Behnken, Boe and Hurley were members of NASA's 18th group of astronauts selected in July 2000. Williams joined the corps one class earlier in June 1998.

Behnken flew two missions aboard the shuttle Endeavour, helping to deliver Japan's Kibo laboratory in 2008 (STS-123) and the windowed Cupola in 2010 (STS-130). Since 2012, Behnken has served as chief of the astronaut office at NASA's Johnson Space Center in Houston. (He is being replaced in that role by astronaut Chris Cassidy.)

Boe also flew twice, once on board Endeavour in 2008 to restock the station (STS-126) and then on the last mission of the shuttle Discovery (STS-133) in 2011. For the past two years, he has served as deputy chief of the astronaut office under Behnken.

Hurley helped to deliver Japan's Kibo exposed platform on Endeavour in 2009 (STS-127) and then piloted Atlantis on the final flight of shuttle program (STS-135) in 2011. Since September 2014, Hurley has been appointed the assistant director for the commercial crew program under the Flight Operations Directorate (FOD) at Johnson Space Center.

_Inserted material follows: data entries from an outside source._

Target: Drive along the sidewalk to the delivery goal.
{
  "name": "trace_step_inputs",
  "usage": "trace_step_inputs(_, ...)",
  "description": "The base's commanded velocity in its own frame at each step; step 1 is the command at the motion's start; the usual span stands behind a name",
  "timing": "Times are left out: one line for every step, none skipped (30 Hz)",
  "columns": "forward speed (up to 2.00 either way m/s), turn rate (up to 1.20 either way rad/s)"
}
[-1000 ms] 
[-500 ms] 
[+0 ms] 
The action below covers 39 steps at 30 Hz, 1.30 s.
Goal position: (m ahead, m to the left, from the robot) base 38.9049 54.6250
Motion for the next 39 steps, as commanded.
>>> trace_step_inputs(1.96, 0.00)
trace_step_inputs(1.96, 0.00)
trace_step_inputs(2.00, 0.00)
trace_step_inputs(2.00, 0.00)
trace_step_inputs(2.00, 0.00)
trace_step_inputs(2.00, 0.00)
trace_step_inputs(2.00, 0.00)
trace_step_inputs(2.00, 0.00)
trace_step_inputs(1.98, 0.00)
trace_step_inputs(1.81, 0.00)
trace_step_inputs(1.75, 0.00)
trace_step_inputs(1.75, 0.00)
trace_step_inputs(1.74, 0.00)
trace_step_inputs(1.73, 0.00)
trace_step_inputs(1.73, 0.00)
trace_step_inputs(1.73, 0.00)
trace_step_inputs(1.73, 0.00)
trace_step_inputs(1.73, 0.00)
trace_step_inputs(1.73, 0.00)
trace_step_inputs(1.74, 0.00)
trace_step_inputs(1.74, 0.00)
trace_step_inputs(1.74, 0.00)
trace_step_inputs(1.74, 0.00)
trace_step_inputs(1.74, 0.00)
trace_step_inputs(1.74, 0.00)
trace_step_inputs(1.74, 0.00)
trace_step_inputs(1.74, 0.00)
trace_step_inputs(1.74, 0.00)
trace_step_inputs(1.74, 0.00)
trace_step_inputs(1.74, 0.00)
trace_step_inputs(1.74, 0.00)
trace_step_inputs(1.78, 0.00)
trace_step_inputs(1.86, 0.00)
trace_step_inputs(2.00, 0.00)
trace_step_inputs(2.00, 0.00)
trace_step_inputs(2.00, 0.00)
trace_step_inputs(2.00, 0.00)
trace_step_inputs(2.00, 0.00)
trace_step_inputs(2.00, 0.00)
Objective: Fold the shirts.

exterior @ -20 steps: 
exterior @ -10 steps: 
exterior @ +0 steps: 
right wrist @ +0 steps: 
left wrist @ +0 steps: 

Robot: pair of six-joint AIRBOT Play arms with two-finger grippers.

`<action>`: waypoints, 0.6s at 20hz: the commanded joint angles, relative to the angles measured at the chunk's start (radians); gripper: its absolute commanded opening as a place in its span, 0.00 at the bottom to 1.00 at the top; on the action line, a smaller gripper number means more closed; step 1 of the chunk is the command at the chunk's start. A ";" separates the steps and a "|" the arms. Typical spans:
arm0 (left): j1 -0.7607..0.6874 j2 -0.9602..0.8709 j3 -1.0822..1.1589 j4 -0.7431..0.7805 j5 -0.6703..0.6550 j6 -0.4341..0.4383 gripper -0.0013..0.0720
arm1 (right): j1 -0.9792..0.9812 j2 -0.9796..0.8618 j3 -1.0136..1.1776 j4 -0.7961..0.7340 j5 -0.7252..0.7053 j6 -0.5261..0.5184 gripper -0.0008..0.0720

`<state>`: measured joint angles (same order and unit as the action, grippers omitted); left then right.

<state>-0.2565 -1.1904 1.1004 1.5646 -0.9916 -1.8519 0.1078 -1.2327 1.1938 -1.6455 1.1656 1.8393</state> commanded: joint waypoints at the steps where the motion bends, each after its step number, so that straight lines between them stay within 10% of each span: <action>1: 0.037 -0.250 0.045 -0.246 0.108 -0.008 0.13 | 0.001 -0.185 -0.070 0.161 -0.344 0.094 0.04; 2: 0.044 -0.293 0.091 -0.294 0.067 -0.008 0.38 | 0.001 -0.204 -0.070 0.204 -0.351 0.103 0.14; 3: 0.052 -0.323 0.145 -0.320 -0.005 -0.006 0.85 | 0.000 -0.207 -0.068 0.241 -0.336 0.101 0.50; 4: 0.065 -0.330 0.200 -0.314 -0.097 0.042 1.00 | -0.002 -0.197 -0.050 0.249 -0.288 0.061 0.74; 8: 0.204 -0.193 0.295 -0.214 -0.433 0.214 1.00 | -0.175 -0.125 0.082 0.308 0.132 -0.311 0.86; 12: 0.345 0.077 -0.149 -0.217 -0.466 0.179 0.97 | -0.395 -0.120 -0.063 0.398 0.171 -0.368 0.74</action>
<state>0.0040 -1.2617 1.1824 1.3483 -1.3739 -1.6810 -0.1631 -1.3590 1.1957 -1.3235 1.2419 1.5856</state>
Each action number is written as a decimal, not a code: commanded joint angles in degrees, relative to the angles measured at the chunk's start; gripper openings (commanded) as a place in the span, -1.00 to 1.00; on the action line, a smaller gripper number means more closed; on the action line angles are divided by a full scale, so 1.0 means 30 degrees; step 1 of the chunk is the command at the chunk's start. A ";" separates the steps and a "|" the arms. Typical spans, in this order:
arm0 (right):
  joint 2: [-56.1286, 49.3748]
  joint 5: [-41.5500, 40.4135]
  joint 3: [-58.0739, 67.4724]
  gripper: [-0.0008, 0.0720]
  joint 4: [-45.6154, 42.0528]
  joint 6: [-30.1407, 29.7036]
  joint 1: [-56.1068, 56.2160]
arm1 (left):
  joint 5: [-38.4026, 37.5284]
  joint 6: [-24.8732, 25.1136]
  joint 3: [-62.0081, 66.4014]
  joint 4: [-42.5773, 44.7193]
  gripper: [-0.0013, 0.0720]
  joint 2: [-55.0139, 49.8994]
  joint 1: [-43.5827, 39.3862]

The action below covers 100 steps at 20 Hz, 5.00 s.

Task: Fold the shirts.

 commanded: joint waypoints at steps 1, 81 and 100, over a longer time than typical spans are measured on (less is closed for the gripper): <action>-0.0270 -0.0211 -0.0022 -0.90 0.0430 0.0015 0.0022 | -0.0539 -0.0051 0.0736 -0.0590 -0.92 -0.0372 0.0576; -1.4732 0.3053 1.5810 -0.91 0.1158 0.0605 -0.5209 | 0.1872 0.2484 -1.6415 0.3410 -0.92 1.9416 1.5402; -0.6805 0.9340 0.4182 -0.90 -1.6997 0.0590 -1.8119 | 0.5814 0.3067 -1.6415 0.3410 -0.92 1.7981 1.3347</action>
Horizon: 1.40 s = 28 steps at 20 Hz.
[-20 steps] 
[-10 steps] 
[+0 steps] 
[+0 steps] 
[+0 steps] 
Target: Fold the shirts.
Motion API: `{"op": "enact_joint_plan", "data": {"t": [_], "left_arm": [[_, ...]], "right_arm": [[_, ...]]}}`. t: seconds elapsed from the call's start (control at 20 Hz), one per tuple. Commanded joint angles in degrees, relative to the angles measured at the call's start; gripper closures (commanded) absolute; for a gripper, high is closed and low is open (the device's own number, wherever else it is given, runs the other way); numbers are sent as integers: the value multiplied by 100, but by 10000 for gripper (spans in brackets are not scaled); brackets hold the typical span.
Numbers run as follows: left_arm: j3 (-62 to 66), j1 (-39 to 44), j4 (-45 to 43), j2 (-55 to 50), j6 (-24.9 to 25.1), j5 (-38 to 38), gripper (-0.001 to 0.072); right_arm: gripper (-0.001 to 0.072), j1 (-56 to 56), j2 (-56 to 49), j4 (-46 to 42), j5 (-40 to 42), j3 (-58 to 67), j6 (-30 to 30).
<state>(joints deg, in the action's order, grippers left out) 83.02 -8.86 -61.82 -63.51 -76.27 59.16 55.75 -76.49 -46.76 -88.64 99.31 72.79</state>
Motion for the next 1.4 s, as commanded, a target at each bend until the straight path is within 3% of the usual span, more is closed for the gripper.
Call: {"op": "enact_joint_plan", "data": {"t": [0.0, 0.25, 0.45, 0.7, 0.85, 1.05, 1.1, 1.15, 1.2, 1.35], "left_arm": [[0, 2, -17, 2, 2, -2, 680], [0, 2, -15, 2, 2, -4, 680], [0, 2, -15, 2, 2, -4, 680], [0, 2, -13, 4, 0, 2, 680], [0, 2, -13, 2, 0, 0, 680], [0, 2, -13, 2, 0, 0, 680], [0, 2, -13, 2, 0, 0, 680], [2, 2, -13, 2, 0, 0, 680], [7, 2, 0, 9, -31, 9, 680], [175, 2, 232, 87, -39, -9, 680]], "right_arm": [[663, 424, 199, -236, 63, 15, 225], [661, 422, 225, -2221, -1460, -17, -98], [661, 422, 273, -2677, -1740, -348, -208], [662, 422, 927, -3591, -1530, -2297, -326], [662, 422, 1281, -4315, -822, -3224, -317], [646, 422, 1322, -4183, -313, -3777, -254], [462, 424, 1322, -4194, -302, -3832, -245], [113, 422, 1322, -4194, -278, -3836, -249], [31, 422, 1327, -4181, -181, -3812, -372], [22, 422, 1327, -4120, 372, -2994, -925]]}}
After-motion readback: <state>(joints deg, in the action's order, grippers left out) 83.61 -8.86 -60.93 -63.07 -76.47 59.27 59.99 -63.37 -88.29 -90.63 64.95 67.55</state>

Unlike Behnken, Boe and Hurley, who spent less than 30 days in space over the course of their two flights, Williams has already logged nearly a year off the planet during two long duration stays aboard the station. In June 2007, she launched on Discovery to join the Expedition 14/15 crew for 195 days. She returned to the station five years later on a Russian Soyuz, and during that 127-day flight served as Expedition 33 commander.

Until last month, Williams was the world record holder for the most time in space by a woman (she still retains that record for an American female). She also holds the current record for the most time spacewalking by a woman at 50 hours and 40 minutes over the course of seven outings.

Boeing's CST-100 (left) and SpaceX's Dragon space capsules are designed to fly astronauts the space station. (Image credit: Boeing/SpaceX via @collectSPACE.com)

Cadre capsules

Boeing's CST-100 and SpaceX's Dragon are both reusable capsules designed to carry crew and limited cargo to and from the space station, as well as serve as an emergency lifeboat by remaining docked to the outpost for up to 180 days.

Boeing has developed the CST-100 to launch on a United Launch Alliance (ULA) Atlas V rocket and return to Earth for a parachute- and airbag-assisted touchdown on land.

The company has started construction of its crew access tower at the Cape Canaveral Air Force Station's Complex 41 and remodeled a shuttle-era hangar at Kennedy Space Center in Florida to serve as the manufacturing facility for its CST-100 capsules.

Boeing expects to fly an uncrewed test flight to the station in early 2017, followed by a pad abort test. The company's first crewed flight would then come later that year.

SpaceX's Crew Dragon, which is an upgraded version of the capsule the company uses to fly cargo to the station under a separate NASA contract, flies atop SpaceX's own Falcon 9 rocket and will return to Earth under parachutes to an ocean splashdown. (SpaceX plans to eventually use thrusters to land Dragon on solid ground).

SpaceX flew a successful Dragon pad abort test in May and anticipates conducting an uncrewed orbital test flight in late 2016, followed by inflight abort test. The company's first crewed flight test would then be sometime in 2017.

The Boeing and SpaceX taxi flights will enable NASA to increase the space station's current crew of six to seven, allowing more science research to be conducted onboard the microgravity laboratory.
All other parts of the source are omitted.